Un equipo de investigación de la Universidad de Córdoba y el CSIC ha diseñado un sistema de riego de precisión basado en la temperatura de las plantas

21 OCT. 2020
4 minutos

A medida que el fenómeno del calentamiento global se hace más patente en nuestro planeta, sus efectos se dejan ver cada vez mejor. Especialmente en lo que los expertos llaman “ciclo hidrológico”.  Las sequías son cada vez más prolongadas y las inundaciones más devastadoras.

La gestión del agua, la buena gestión del agua, es el elemento imprescindible para conseguir aumentar la productividad de las cosechas. La sequía no sólo provoca la pérdida de todo un año de trabajo, sino que, en el caso de plantaciones de árboles, puede incluso llegar a provocar la muerte de los cultivos.

Un equipo de investigación de la Universidad de Córdoba y el Instituto de Agricultura Sostenible del CSIC en Córdoba trabaja desde hace muchos años en distintos proyectos para mejorar la gestión del agua y conseguir mayor precisión en los sistemas de riego en cultivos arbóreos como el olivar, el almendro y los cítricos.

Resulta imposible medir la cantidad de agua exacta que absorbe cada árbol, pero su temperatura es un claro índice de que las cosas no van bien. Un indicador al que llaman "Crop Water Stress Index" (CWSI, Índice de Estrés Hídrico del Cultivo) señala si el árbol que se estudia sufre o no estrés hídrico. De esta forma, el agricultor podría conocer en cada momento si los árboles están consumiendo agua al 80-90% de su capacidad, lo que quiere decir que está dentro de un nivel óptimo, o si tienen mucho estrés y necesitan con urgencia un nueva aportación de agua.

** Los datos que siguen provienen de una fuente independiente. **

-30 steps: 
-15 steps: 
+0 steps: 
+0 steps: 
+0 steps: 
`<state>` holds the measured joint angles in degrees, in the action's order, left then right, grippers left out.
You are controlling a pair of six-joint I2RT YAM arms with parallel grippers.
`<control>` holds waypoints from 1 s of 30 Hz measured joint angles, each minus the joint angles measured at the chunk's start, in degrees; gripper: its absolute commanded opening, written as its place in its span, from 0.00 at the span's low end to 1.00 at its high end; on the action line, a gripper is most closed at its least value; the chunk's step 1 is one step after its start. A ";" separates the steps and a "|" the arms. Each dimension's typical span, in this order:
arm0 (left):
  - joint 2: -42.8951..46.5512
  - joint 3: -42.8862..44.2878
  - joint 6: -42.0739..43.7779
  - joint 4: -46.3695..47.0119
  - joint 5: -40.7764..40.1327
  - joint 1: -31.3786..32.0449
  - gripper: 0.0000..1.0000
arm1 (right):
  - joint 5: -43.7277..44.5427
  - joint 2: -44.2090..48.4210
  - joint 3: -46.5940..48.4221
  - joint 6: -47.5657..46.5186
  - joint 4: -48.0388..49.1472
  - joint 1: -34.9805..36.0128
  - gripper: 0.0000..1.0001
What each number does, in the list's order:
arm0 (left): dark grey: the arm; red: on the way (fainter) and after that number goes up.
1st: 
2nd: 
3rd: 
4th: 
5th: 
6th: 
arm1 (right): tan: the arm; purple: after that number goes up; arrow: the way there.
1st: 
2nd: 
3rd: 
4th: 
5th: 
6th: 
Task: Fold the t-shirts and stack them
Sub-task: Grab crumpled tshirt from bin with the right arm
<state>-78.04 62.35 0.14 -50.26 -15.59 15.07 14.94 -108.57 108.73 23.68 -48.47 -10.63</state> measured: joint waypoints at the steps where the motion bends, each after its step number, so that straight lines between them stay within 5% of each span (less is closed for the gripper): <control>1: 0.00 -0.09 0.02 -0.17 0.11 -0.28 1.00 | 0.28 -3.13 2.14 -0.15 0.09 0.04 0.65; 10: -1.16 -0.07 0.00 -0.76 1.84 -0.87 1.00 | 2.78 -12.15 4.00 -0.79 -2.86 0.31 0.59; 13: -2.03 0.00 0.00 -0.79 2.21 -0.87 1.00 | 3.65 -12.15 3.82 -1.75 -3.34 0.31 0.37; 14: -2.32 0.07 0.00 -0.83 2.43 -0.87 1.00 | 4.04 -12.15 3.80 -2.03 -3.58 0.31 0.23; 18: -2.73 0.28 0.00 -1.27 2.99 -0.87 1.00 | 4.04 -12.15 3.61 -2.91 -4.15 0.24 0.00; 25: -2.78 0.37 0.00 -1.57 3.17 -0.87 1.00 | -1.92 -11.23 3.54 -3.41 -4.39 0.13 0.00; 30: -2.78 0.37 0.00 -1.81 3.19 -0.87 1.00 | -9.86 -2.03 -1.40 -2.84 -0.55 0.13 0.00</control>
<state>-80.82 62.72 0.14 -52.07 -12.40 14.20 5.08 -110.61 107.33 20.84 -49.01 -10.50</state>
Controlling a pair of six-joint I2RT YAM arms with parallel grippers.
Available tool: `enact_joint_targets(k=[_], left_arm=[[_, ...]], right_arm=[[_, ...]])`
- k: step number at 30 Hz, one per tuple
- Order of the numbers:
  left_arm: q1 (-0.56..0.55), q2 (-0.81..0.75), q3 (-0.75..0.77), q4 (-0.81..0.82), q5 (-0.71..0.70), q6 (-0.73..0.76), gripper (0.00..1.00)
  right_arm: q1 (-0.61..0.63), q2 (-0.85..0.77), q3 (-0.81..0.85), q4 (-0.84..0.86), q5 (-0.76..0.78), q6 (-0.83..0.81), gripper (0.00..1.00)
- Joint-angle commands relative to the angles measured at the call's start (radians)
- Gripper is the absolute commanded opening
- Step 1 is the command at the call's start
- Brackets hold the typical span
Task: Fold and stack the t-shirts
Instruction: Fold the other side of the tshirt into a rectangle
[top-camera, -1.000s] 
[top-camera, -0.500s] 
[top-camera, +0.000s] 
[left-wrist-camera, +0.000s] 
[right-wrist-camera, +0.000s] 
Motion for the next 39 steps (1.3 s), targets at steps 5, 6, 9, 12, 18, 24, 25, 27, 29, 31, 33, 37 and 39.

"Este indicador, el CWSI, tiene la ventaja de que el consumo relativo de agua puede determinarse mediante teledetección, empleando drones o aviones tripulados y se puede obtener un mapa de la transpiración de las distintas zonas de la plantación” explica Elías Fereres, catedrático emérito del Departamento de Agronomía de la Universidad de Córdoba.

Con la realización de estos mapas de estrés hídrico se puede planificar llevar la cantidad de agua precisa a cada árbol. Riego de Precisión. Hasta tal punto que se podría regar de manera diferente distintas partes de la zona de cultivo en función del nivel de agua que necesite en cada momento. "El objetivo es que se use el agua de forma eficiente y se aplique donde más falta hace", apunta Elías Fereres.

Aunque el trabajo se ha realizado en plantaciones de almendros, esta investigación podría servir para trabajar en otros cultivos arbóreos como el olivar.